What Berry reminds me, though, is that while context matters greatly in sorting what I am here for, in a larger sense, I am wherever I am to experience the grace of engaging the world, the gift that opens upon engaging creation and community.
In an extended prose poem that is the first section of What Are People For?, Berry writes these lines:
Good work finds the way between pride and despair.
It graces with health. It heals with grace.
It preserves the given so that it remains a gift.

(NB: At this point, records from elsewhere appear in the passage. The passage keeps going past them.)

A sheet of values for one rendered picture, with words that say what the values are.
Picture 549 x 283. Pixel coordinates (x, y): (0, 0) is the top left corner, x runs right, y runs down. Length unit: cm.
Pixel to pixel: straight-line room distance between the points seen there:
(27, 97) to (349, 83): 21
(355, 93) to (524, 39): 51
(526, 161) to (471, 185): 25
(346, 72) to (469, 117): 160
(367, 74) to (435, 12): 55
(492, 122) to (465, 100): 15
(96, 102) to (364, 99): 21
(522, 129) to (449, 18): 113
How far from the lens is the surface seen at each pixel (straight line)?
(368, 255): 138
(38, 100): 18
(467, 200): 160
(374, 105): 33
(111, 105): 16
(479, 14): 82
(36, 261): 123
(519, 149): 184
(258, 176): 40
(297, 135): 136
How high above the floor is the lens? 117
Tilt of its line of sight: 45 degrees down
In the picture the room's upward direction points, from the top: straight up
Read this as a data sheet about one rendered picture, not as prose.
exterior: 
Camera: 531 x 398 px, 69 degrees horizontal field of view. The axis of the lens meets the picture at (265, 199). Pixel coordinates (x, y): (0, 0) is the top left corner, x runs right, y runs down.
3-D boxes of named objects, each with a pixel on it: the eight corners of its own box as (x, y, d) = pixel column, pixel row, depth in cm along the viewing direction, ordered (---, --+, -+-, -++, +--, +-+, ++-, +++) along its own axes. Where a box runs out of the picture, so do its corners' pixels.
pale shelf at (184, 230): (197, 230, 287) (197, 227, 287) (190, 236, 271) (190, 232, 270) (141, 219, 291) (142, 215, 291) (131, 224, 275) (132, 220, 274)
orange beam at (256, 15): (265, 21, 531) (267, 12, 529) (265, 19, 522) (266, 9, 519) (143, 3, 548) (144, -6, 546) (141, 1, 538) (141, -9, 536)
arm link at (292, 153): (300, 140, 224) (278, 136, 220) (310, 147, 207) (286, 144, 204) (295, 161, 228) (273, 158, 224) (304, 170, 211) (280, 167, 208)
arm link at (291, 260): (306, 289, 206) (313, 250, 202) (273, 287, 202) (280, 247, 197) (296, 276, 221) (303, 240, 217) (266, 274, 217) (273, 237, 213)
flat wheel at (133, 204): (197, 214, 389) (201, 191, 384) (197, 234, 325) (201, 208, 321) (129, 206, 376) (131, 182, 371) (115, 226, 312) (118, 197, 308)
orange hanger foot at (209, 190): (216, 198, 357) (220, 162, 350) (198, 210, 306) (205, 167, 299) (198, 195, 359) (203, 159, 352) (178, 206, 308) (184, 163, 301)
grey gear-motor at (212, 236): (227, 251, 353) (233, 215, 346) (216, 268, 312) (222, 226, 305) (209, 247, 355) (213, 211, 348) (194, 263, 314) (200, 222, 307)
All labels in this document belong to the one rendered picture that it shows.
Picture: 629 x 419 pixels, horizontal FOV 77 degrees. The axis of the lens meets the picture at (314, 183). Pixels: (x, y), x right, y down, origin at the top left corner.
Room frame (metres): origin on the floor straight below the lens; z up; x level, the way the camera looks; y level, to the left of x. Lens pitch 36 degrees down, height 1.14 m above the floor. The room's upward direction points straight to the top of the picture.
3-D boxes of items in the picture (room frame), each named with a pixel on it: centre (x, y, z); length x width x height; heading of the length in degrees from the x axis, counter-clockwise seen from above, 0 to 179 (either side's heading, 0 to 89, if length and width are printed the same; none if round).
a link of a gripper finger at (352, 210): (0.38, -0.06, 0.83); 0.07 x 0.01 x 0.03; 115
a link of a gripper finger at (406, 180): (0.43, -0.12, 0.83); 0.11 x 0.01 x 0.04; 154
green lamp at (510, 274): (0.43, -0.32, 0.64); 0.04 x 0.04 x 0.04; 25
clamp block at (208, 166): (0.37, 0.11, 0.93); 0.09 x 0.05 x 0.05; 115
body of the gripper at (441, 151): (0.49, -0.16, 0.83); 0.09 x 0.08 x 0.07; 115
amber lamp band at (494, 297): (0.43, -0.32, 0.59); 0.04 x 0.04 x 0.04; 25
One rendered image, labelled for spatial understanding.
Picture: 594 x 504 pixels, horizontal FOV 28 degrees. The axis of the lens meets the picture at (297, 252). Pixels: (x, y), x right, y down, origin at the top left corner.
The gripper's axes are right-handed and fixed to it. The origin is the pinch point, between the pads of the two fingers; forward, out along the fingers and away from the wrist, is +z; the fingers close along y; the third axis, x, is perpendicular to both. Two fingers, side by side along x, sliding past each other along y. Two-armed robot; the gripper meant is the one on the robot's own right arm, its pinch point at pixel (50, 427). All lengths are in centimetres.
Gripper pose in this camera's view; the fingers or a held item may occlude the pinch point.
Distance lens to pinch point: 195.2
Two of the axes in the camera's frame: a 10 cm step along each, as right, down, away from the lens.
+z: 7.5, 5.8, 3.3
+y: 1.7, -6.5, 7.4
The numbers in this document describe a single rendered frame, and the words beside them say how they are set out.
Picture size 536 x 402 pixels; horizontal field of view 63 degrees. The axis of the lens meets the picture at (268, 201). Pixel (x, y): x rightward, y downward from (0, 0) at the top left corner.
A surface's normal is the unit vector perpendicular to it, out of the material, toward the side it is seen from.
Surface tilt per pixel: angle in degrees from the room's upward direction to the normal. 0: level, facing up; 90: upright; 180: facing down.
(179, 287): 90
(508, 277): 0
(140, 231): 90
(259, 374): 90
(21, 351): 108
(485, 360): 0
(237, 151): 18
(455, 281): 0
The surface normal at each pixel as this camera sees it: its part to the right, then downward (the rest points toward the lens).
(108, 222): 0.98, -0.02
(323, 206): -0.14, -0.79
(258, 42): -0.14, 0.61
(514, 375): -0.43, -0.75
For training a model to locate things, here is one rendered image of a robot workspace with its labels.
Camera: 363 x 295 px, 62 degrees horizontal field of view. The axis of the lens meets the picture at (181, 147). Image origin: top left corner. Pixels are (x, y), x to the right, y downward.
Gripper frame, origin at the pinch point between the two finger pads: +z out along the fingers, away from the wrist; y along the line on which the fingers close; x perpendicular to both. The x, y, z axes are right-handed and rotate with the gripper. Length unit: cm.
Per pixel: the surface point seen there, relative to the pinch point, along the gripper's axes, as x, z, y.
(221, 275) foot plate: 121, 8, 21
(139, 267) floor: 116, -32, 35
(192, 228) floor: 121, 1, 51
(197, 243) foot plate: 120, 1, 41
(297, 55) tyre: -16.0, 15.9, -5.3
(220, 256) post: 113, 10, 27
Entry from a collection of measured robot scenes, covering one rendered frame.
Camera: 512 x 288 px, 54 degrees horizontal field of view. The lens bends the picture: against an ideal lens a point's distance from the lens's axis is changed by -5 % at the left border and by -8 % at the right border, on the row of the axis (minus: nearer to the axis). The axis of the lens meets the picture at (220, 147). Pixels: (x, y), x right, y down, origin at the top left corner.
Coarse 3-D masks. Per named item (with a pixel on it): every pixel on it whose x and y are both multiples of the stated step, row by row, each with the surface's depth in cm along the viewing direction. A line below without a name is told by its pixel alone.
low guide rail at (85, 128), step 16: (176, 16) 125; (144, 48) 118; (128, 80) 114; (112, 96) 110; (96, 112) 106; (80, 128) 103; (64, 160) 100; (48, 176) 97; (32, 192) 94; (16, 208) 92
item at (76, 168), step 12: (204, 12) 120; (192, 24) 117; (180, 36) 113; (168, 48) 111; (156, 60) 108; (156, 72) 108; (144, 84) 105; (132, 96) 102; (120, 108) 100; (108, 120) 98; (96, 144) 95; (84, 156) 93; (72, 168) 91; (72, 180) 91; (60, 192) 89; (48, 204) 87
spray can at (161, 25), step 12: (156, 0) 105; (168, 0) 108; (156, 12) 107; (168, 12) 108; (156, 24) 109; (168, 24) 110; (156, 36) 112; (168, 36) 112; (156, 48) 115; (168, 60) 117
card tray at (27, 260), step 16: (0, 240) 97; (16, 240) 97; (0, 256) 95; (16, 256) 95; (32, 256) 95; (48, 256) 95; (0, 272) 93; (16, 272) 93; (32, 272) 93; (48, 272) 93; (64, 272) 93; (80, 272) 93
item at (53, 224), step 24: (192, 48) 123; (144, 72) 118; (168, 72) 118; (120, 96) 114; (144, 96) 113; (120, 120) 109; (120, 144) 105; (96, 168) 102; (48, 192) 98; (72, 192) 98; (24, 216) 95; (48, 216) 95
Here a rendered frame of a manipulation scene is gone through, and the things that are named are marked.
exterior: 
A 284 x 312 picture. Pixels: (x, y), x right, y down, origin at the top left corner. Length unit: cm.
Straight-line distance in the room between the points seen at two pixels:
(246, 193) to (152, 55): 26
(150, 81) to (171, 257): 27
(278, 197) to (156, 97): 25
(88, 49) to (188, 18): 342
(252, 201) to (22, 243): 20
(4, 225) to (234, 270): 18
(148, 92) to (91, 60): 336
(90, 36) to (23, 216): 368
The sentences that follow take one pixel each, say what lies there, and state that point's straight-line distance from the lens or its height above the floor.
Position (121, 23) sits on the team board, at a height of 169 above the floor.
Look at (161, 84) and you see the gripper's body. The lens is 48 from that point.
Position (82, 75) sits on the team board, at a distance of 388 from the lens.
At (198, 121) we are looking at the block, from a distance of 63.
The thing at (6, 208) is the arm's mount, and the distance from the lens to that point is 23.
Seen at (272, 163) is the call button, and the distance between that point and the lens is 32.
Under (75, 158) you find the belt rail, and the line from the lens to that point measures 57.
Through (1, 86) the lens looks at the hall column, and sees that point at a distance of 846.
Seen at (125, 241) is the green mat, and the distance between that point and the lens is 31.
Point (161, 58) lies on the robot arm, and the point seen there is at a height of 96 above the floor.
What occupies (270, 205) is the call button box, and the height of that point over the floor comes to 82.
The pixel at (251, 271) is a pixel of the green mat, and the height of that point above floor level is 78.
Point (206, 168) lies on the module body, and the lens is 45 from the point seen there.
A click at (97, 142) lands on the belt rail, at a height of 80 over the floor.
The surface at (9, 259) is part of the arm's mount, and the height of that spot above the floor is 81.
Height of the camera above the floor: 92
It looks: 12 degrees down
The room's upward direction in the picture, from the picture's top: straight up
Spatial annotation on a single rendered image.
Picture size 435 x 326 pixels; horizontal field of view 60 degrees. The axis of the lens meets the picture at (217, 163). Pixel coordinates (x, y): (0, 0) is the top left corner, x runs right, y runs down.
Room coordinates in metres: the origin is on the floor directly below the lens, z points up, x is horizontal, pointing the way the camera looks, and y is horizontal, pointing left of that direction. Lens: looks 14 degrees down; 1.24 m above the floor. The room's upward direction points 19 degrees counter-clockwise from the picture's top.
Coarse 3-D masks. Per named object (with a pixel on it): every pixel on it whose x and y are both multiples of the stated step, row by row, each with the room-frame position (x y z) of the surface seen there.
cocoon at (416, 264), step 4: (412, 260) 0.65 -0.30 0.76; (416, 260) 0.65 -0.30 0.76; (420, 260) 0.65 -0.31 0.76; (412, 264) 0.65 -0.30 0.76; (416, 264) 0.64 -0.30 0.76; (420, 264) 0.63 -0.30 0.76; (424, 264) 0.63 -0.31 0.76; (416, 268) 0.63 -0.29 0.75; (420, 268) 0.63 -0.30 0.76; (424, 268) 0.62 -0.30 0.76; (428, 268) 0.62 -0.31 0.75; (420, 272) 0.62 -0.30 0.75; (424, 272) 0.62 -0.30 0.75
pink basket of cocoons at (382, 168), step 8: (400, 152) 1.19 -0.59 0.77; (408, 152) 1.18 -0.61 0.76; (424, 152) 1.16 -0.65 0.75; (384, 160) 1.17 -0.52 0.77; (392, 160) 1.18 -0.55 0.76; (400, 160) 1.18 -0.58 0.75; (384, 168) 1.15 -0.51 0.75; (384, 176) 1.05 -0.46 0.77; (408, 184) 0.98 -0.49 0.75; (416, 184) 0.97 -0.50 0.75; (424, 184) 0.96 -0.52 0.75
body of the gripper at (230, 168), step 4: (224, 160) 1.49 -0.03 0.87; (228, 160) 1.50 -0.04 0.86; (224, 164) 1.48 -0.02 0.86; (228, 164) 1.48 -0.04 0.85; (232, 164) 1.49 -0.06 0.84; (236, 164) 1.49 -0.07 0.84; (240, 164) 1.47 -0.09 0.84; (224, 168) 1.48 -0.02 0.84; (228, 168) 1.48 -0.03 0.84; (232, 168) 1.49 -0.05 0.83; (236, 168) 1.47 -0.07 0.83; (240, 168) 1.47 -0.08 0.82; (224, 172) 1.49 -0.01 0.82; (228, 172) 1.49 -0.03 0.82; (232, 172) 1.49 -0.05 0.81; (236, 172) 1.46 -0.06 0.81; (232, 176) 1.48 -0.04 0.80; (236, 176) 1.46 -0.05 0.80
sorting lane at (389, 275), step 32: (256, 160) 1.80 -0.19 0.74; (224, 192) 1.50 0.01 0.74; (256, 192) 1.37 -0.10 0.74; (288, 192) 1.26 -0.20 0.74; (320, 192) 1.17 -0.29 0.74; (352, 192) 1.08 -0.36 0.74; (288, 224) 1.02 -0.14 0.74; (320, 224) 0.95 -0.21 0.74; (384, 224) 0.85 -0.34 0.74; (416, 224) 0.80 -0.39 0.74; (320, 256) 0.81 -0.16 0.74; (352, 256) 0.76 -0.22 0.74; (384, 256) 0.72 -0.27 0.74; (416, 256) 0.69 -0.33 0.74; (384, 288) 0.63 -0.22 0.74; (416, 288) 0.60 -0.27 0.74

By it, we lose loneliness:
We clasp the hands of those who go before us, and the hands of those who come after us;
We enter the little circle of each other’s arms,
And the larger circle of lovers whose hands are joined in a dance,
And the larger circle of all creatures, passing in and out of life, who move also in a dance, to a music so subtle and vast that no ear hears it except in fragments.[1]
Listening for the fragments of the vast symphony is key to discerning our vocation, our calling, our own individual responses – in our given time and place and situation – to the question Berry poses: what are we for?
It’s the question Isaiah begins to sort out as he imagines the great dance of the seraphs in the midst of their song: ‘Holy, holy, holy is the Lord of hosts; the earth is full of God’s glory.” Isaiah hears a fragment of the great symphony, and in its strains he discerns the voice of God asking, “whom shall I send?”
Berry might answer his own question – what are people for – by simply saying, “to do good work,” and one could be forgiven for jumping to the conclusion that this is some kind of “works righteousness” unless one recalls that, elsewhere, Berry also writes that “good work, done kindly and well, is prayer.”
God, after all, presumably sends Isaiah out into the world to do something, to engage the world – in other words, to do good work, work that heals, work that makes the world more whole, work that builds up the commonwealth, work, that is to say, that saves or, that at the very least, participates in God’s unfolding work of salvation.
Which brings us to the reading from John’s gospel. If we’re paying any attention at all, we recognize the incredible richness and challenge of this particular passage and, what’s more, we know what’s coming next.
God’s unfolding work of salvation, John’s gospel insists, involves being born again from above.
At some point or another in many of our lives we have either been personally confronted by the question – “are you born again?” – or we’ve witnessed people wielding the question like a cudgel on someone else. It’s become such a trope of the conservative evangelical world that it’s difficult to hear in it any fragment of the great symphony Isaiah heard.
But let’s see if we can look at this story afresh. After all, it’s a story. Let’s pose some questions to the story. A guy – a faithful religious leader, the story tells us – comes to see Jesus at night.
Why at night?
Why come at all? That is to say, what do you suppose Nicodemus wants to learn?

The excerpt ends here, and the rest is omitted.